**Directions for this task:**
Lines with "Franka": pull these out of the listing below.

**Material to process:**
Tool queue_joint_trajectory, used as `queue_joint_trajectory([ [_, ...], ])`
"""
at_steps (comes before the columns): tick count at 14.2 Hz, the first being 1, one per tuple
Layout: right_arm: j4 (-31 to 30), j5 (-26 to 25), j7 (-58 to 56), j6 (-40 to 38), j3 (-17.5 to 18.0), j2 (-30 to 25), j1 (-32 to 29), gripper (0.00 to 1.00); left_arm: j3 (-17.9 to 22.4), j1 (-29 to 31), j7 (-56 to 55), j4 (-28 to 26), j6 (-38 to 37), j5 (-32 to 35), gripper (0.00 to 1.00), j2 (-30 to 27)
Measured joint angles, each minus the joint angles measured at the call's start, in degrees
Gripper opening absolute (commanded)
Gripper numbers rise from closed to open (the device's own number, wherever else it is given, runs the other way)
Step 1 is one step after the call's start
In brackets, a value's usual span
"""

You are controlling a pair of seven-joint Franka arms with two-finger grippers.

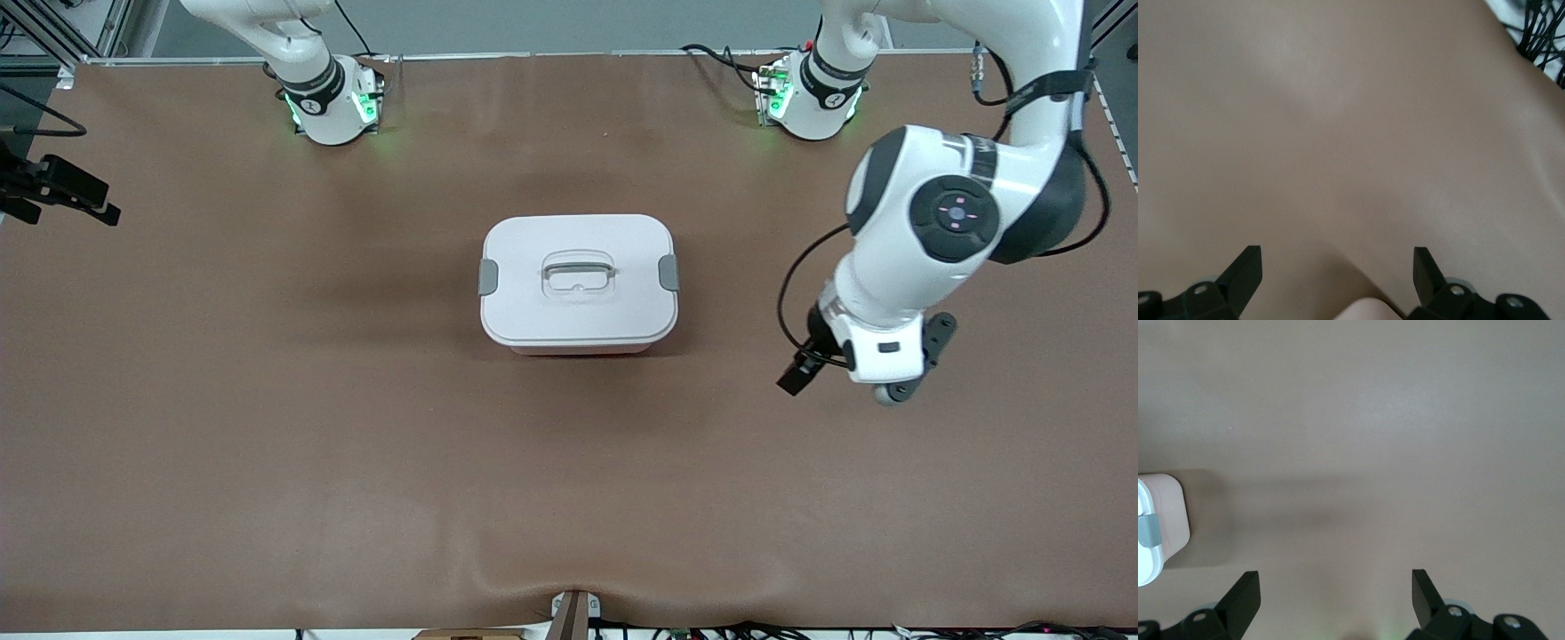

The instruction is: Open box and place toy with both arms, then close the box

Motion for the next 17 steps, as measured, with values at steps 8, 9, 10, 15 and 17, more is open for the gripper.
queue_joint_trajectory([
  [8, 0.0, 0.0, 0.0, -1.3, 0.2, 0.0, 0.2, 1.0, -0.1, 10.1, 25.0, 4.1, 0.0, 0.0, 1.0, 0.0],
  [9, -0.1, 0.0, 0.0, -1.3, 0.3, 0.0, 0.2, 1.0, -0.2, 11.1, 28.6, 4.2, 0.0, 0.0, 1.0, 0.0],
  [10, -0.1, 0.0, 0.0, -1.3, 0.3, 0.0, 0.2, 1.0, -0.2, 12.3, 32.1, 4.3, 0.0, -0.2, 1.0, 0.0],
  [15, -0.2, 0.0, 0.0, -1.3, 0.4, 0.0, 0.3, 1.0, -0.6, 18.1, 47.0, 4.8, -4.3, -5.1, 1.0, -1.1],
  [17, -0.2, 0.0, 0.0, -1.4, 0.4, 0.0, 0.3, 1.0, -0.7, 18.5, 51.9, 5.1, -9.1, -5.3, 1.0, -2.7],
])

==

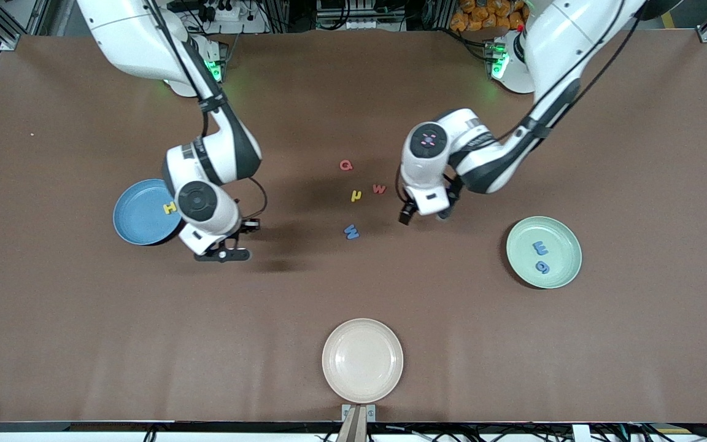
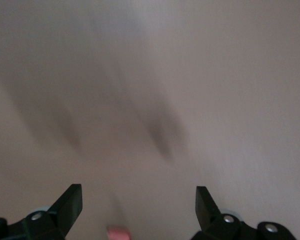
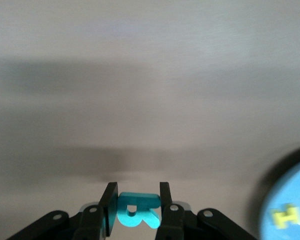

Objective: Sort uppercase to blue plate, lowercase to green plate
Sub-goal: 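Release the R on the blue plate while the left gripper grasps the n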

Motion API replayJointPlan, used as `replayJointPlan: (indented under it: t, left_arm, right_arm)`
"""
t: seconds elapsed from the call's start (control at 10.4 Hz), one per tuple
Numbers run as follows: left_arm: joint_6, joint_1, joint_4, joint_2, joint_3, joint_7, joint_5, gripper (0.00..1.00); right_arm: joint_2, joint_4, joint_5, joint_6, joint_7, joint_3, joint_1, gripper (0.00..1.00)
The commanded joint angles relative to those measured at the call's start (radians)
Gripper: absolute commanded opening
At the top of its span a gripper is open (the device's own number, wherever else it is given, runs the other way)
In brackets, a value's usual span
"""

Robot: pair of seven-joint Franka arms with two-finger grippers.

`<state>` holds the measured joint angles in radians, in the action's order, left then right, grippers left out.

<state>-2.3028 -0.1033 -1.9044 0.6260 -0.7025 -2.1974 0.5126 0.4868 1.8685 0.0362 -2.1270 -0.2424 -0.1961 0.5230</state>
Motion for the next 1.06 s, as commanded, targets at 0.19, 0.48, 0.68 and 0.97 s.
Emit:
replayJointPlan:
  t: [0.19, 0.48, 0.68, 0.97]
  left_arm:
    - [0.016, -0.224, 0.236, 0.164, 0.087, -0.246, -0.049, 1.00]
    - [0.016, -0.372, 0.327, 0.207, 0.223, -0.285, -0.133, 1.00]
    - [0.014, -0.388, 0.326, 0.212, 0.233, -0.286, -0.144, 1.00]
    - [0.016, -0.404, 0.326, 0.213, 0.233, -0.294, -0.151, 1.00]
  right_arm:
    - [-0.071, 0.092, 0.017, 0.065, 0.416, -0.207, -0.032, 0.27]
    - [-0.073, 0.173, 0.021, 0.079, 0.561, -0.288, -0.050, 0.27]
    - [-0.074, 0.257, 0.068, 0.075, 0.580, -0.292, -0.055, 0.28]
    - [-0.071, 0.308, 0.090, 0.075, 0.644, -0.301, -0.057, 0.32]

**Exercise result:**
You are controlling a pair of seven-joint Franka arms with two-finger grippers.
Robot: pair of seven-joint Franka arms with two-finger grippers.

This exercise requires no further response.